• [Task]:
Starting with the first line below, reproduce each line exactly until you have included the one bearing "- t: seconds".

• [Collected data]:
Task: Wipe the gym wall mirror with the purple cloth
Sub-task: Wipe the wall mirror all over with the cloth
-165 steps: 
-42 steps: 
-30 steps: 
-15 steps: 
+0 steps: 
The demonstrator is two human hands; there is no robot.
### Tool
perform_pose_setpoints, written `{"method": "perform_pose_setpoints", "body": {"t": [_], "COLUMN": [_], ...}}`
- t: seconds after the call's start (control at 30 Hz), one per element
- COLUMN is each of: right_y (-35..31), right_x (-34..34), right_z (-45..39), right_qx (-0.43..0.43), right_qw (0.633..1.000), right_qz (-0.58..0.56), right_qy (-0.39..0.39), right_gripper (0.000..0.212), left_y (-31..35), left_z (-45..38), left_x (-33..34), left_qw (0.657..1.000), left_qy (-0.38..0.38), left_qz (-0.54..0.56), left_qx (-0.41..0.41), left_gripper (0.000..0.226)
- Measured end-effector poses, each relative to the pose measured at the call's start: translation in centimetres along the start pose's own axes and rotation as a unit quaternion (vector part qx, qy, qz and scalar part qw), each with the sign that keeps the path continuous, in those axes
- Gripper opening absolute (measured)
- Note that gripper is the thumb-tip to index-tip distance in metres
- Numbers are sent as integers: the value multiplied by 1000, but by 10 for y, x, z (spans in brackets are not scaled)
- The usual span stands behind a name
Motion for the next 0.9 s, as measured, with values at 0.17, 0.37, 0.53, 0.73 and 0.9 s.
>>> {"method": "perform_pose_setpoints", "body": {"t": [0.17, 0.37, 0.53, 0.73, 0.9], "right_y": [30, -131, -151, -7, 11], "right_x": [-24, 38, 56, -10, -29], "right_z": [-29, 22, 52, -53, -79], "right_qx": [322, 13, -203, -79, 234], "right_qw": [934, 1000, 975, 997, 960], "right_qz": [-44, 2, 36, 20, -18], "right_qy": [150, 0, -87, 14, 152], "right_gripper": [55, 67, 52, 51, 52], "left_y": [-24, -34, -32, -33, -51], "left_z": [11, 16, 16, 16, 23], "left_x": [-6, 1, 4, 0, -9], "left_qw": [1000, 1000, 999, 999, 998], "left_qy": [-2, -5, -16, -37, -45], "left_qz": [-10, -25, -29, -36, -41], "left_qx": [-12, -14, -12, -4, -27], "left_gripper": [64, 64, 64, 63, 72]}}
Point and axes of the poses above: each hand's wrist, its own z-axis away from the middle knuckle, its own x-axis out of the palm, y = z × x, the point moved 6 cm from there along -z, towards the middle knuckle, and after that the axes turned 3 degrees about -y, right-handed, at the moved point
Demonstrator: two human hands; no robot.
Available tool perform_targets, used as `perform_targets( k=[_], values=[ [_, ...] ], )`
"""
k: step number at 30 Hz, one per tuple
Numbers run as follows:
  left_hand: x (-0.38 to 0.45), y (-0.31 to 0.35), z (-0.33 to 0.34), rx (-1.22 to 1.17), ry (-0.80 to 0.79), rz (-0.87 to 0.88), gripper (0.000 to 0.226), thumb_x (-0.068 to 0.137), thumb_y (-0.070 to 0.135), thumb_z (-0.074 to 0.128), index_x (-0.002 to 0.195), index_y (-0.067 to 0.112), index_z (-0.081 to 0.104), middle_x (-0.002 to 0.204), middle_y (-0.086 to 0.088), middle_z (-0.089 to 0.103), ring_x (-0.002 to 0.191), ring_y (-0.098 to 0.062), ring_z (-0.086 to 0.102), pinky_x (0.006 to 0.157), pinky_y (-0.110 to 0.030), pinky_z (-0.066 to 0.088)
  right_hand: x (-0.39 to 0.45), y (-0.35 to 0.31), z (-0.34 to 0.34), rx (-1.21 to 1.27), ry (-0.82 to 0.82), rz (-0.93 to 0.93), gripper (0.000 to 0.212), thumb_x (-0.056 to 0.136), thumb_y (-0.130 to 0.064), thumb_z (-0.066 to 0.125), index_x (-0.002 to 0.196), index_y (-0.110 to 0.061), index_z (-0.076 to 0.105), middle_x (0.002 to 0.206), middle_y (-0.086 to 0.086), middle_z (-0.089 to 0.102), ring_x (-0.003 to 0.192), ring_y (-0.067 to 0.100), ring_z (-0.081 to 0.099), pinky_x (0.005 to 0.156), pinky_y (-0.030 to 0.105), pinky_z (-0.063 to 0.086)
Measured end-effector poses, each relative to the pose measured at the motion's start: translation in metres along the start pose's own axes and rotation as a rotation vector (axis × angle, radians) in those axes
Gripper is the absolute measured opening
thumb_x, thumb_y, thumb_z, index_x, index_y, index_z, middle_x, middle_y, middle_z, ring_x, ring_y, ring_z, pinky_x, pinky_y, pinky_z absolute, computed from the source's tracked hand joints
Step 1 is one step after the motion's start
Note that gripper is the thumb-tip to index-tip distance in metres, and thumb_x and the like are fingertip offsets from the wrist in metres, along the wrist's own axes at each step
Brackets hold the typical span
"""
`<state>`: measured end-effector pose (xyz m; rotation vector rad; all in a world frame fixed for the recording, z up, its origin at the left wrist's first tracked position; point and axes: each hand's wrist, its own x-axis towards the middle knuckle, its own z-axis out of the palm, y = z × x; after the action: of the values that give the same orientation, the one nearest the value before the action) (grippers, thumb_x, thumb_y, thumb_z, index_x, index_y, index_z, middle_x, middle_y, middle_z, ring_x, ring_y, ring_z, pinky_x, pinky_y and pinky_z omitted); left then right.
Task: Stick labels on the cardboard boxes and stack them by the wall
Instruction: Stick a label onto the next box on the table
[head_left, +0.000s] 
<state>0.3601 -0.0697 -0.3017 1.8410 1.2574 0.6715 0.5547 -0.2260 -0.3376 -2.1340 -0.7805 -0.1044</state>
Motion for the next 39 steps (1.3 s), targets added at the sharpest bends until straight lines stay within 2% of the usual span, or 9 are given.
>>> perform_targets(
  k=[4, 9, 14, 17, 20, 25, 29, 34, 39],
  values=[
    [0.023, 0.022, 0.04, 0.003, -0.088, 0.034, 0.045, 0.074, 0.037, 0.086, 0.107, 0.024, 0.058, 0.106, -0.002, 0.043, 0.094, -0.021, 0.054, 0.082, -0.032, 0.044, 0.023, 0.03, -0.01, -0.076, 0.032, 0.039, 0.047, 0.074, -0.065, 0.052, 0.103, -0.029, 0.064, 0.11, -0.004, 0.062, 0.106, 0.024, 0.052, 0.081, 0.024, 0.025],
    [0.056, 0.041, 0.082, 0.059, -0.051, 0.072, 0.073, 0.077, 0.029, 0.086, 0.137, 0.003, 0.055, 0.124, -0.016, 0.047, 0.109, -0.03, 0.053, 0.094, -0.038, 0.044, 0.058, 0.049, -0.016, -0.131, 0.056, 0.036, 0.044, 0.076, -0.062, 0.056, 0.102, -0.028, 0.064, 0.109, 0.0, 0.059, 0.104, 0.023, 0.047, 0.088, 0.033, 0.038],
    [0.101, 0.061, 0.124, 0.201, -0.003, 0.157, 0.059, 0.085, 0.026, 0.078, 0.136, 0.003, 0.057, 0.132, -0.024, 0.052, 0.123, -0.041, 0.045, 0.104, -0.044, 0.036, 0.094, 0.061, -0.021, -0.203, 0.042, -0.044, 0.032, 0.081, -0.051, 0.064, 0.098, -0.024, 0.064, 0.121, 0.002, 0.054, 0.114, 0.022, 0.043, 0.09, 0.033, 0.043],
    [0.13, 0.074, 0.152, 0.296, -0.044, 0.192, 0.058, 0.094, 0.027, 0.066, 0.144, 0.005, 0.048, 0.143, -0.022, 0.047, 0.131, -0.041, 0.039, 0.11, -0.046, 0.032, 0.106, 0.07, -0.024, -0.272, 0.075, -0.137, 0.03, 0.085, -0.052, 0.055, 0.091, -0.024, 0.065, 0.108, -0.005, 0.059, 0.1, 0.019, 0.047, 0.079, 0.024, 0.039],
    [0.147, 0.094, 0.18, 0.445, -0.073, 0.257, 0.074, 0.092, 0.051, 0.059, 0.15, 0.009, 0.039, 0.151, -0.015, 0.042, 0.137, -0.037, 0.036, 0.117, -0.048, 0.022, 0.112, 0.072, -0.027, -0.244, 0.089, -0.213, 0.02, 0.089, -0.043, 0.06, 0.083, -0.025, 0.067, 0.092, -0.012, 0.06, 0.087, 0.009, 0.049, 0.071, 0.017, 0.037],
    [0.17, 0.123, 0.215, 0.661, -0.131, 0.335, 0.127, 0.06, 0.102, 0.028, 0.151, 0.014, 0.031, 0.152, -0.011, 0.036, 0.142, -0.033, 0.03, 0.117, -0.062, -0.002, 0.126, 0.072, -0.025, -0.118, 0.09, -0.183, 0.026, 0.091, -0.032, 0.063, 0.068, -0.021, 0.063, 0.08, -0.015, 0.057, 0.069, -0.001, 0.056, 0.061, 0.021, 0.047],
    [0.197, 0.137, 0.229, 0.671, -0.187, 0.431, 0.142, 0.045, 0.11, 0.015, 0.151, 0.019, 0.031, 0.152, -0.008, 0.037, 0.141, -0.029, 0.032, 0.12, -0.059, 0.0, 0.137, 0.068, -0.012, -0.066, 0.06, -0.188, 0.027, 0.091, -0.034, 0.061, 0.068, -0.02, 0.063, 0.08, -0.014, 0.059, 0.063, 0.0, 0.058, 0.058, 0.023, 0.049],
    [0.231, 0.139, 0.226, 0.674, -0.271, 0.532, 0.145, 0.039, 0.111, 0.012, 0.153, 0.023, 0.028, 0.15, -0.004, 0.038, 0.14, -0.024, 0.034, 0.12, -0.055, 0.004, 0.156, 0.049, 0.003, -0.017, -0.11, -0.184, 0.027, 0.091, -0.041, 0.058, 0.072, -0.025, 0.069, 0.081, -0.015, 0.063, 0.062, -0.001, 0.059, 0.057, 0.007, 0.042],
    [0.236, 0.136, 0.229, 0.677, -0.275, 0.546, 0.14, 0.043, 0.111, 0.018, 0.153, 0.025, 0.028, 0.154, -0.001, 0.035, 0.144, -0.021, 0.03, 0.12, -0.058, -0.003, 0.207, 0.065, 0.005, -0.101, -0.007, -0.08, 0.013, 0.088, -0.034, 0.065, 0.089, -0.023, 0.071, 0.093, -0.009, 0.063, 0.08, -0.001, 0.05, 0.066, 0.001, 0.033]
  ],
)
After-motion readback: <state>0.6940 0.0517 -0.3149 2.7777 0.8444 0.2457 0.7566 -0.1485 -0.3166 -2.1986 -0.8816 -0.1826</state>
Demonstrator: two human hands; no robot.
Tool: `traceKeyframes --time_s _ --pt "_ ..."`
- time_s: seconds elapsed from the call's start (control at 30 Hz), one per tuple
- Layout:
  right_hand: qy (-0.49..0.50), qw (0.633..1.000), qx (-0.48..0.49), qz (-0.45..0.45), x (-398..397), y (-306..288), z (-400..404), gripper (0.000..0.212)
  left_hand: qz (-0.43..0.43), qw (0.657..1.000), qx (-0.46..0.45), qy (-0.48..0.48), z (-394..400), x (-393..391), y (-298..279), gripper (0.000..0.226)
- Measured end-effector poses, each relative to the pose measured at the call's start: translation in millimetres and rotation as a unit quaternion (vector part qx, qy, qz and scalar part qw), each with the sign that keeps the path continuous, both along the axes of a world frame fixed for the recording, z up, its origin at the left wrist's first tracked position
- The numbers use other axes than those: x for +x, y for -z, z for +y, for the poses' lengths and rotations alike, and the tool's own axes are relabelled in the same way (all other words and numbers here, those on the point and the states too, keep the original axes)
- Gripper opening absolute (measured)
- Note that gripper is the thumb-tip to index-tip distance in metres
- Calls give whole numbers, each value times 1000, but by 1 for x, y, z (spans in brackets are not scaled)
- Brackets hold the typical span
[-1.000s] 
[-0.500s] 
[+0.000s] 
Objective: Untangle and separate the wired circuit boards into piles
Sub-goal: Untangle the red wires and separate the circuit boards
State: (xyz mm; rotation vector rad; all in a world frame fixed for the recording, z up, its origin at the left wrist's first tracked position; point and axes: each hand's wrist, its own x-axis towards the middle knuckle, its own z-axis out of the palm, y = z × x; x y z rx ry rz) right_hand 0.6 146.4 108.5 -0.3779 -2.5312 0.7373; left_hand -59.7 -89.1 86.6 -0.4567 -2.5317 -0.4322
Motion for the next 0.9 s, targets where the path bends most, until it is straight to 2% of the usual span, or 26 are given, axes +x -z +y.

• [Exercise output]:
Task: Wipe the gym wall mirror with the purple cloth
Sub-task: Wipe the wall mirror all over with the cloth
-165 steps: 
-42 steps: 
-30 steps: 
-15 steps: 
+0 steps: 
The demonstrator is two human hands; there is no robot.
### Tool
perform_pose_setpoints, written `{"method": "perform_pose_setpoints", "body": {"t": [_], "COLUMN": [_], ...}}`
- t: seconds after the call's start (control at 30 Hz), one per element

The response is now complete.